* **What is needed**:
When you restate the data, keep every word as it is and drop the images.

[Start of section]

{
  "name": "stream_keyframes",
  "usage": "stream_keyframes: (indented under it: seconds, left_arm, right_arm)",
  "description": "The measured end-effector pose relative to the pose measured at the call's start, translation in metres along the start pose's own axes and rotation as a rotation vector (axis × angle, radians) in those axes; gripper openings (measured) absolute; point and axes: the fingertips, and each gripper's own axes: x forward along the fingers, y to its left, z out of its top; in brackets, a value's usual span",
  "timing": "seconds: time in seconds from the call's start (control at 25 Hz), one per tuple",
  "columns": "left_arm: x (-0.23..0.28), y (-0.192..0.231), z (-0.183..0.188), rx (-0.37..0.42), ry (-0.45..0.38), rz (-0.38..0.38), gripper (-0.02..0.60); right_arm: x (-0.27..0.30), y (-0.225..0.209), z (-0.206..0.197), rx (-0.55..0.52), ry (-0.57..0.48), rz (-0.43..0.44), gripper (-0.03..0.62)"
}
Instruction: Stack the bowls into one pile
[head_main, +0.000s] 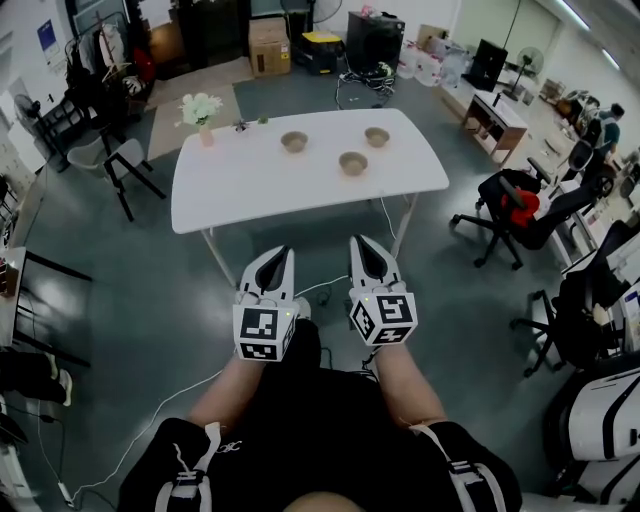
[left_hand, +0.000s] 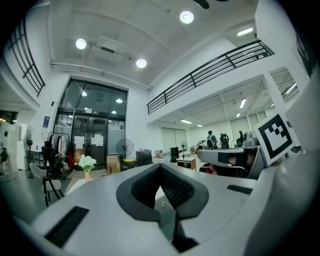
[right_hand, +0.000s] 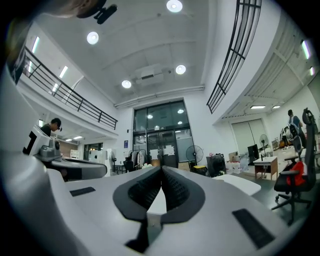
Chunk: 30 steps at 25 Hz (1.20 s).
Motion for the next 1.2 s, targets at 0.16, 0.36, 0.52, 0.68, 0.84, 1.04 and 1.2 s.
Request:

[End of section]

* **Response to the task**:
{
  "name": "stream_keyframes",
  "usage": "stream_keyframes: (indented under it: seconds, left_arm, right_arm)",
  "description": "The measured end-effector pose relative to the pose measured at the call's start, translation in metres along the start pose's own axes and rotation as a rotation vector (axis × angle, radians) in those axes; gripper openings (measured) absolute; point and axes: the fingertips, and each gripper's own axes: x forward along the fingers, y to its left, z out of its top; in brackets, a value's usual span",
  "timing": "seconds: time in seconds from the call's start (control at 25 Hz), one per tuple",
  "columns": "left_arm: x (-0.23..0.28), y (-0.192..0.231), z (-0.183..0.188), rx (-0.37..0.42), ry (-0.45..0.38), rz (-0.38..0.38), gripper (-0.02..0.60); right_arm: x (-0.27..0.30), y (-0.225..0.209), z (-0.206..0.197), rx (-0.55..0.52), ry (-0.57..0.48), rz (-0.43..0.44), gripper (-0.03..0.62)"
}
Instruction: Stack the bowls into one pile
[head_main, +0.000s] 
[left_hand, +0.000s] 
[right_hand, +0.000s] 
Chunk: 30 steps at 25 Hz (1.20 s).
Motion for the next 1.2 s, targets at 0.16, 0.36, 0.52, 0.68, 0.84, 1.04 and 1.2 s.
Request:

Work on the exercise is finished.